Reducing 30-day Readmissions on Rocky Top -- Testimonials Title
Tennessee. It is a beautiful state, with wonderful people challenged by pressing health issues. Ranked 45th in overall health, the state ranks 47th in obesity, 49th in physical activity, and 46th in smoking. In an October 2014 release, Kaiser Health News reported that the majority of Tennessee hospitals were fined my Medicare for readmission rates.
This is a tough population to serve, and this central Tennessee medical center sees some of the most complex and challenging medical cases within the state. Top this off with new mandates, penalties, and value-based purchasing requirements, and they face what feels like an insurmountable task. It’s not just enough that they have to deal with readmission penalties. With the population they serve, the medical center has to work hard to stop complications from chronic conditions and patient deterioration.
The provider’s Chief Quality Officer wanted to reduce readmissions as part of an overall drive within the organization to improve quality and patient outcomes. Her idea was simple: give the medical center the ability to predict which patients were at risk of a readmission to prevent patient deterioration and improve health.
Jvion’s clinical predictive solution combines clinical rules, advanced statistical modeling, and deep machine learning to deliver the most accurate patient-level risk predictions available. Leveraging the latest data science approach based on the development of clinically relevant data pods, the solution's predictive engine uses the data that a provider has on hand to hone in on patients at risk of patient deterioration, illness, readmissions, nosocomial events, and other target diseases. These predictions, along with contributing risks, interventions, and engagement scores, can be rendered directly through the existing electronic health record system and can be delivered within weeks of project initiation.

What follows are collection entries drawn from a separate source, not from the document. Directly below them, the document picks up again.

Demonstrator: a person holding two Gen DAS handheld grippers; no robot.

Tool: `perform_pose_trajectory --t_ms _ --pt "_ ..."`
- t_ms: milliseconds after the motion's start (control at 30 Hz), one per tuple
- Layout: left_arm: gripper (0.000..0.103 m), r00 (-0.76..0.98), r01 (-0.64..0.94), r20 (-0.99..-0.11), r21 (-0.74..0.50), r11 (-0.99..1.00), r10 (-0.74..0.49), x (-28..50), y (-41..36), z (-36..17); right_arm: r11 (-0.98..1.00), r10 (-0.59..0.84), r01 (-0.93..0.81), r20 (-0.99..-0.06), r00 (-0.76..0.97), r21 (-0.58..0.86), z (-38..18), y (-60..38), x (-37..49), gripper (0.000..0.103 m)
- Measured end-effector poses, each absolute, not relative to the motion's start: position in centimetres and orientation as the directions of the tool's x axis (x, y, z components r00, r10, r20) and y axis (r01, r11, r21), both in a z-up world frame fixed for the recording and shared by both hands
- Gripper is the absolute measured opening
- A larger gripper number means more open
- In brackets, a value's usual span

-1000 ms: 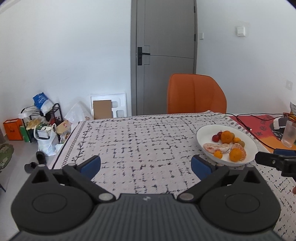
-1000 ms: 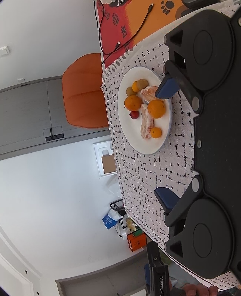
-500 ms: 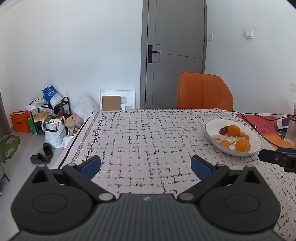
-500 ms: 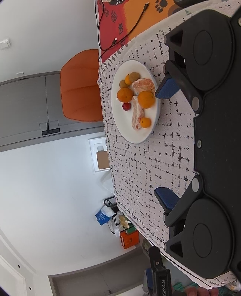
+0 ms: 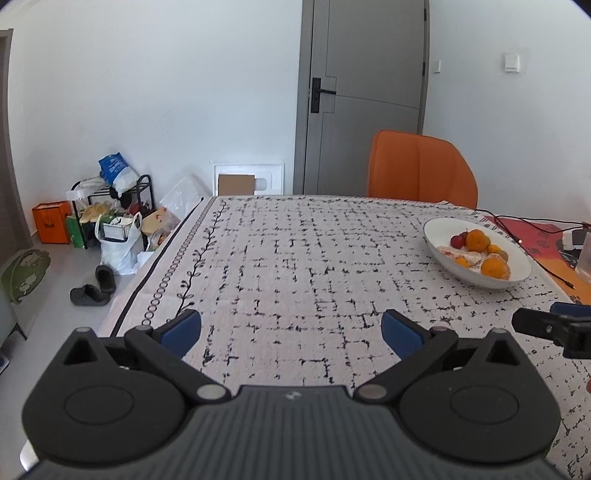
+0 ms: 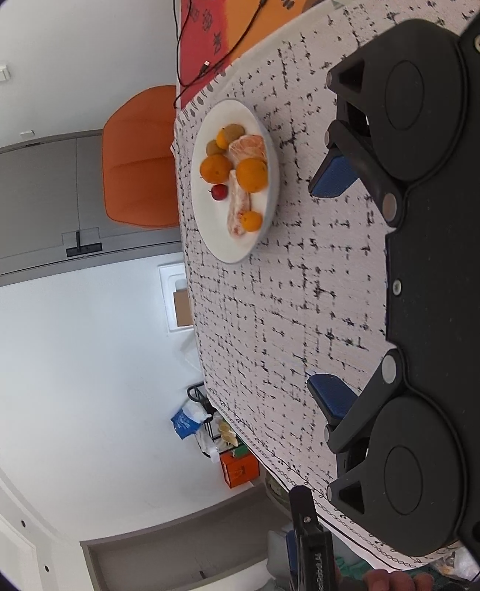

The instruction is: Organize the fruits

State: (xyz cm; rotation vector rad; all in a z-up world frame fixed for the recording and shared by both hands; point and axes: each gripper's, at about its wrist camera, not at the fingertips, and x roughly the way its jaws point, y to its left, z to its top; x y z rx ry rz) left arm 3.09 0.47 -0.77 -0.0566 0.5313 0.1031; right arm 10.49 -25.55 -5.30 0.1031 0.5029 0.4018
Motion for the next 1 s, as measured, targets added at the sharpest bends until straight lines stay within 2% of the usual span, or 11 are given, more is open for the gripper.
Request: perform_pose_trajectory --t_ms 1000 --pt "0.103 0.85 -0.1 -0.52 0.0 0.995 0.085 2.88 0.25 -1.17 0.909 0.417 -0.366 -0.441 0.795 0.2 -5.26 -25.45 9.81 0.103"
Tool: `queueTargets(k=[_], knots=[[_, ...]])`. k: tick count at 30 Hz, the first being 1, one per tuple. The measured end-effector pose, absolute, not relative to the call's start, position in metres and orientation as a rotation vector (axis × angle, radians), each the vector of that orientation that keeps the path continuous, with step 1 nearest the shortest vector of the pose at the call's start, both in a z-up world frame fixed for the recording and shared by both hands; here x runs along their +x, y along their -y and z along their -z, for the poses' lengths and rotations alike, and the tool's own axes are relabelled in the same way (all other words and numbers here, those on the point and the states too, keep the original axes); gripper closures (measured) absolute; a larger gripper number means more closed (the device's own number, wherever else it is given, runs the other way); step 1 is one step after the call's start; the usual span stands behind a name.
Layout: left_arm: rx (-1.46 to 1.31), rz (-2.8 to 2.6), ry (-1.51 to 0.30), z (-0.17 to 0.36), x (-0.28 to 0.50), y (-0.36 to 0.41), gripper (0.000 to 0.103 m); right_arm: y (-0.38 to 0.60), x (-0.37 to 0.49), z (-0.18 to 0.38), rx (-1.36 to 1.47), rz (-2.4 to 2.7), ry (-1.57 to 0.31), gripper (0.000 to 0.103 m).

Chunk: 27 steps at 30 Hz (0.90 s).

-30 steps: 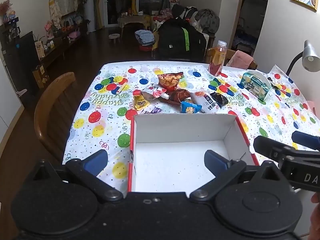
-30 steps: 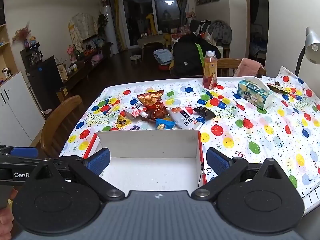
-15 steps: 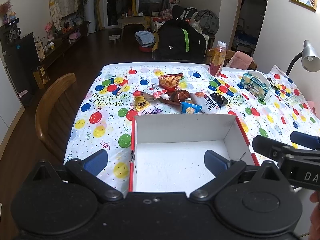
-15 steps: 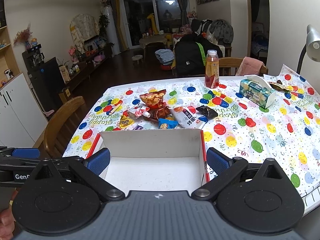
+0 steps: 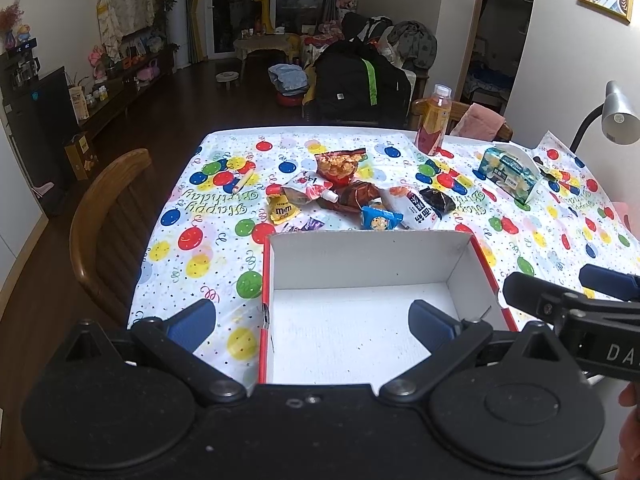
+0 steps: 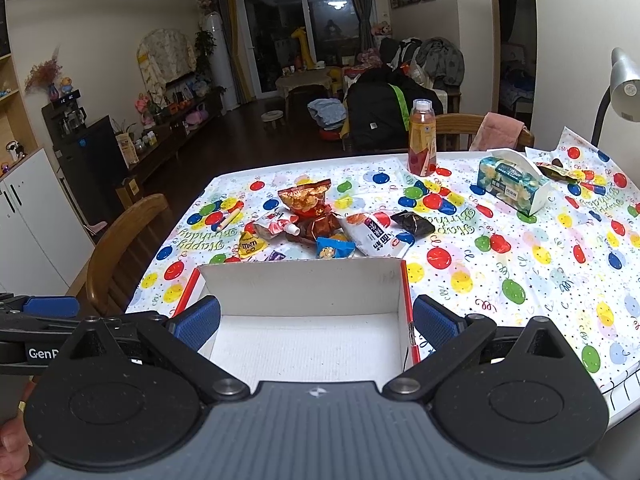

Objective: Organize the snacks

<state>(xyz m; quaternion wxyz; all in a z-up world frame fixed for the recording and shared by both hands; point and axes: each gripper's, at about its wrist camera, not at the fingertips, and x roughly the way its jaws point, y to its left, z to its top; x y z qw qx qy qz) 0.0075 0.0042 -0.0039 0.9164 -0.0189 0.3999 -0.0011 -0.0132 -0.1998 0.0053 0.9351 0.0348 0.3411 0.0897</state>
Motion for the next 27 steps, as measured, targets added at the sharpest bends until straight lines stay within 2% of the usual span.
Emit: queueTargets(k=[27], knots=[[-0.039,0.008,-0.813,-0.0027,0.0118,-0.0038,0.000,0.1976,-0.0126,-0.0070,0.076,-0.185,-0.694,0.000]])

In less than three months, the medical center has seen a 10% drop in readmissions. In fact, month-one model performance delivered three times the accuracy of the system’s existing LACE scoring tool. And this accuracy is expected to increase exponentially as Jvion's solution consumes more data and continues to “learn” the provider’s patient population.
Future plans include expansion of the number of predictive use cases that are live within the provider’s environment including hospital acquired conditions, patient deterioration, and community health.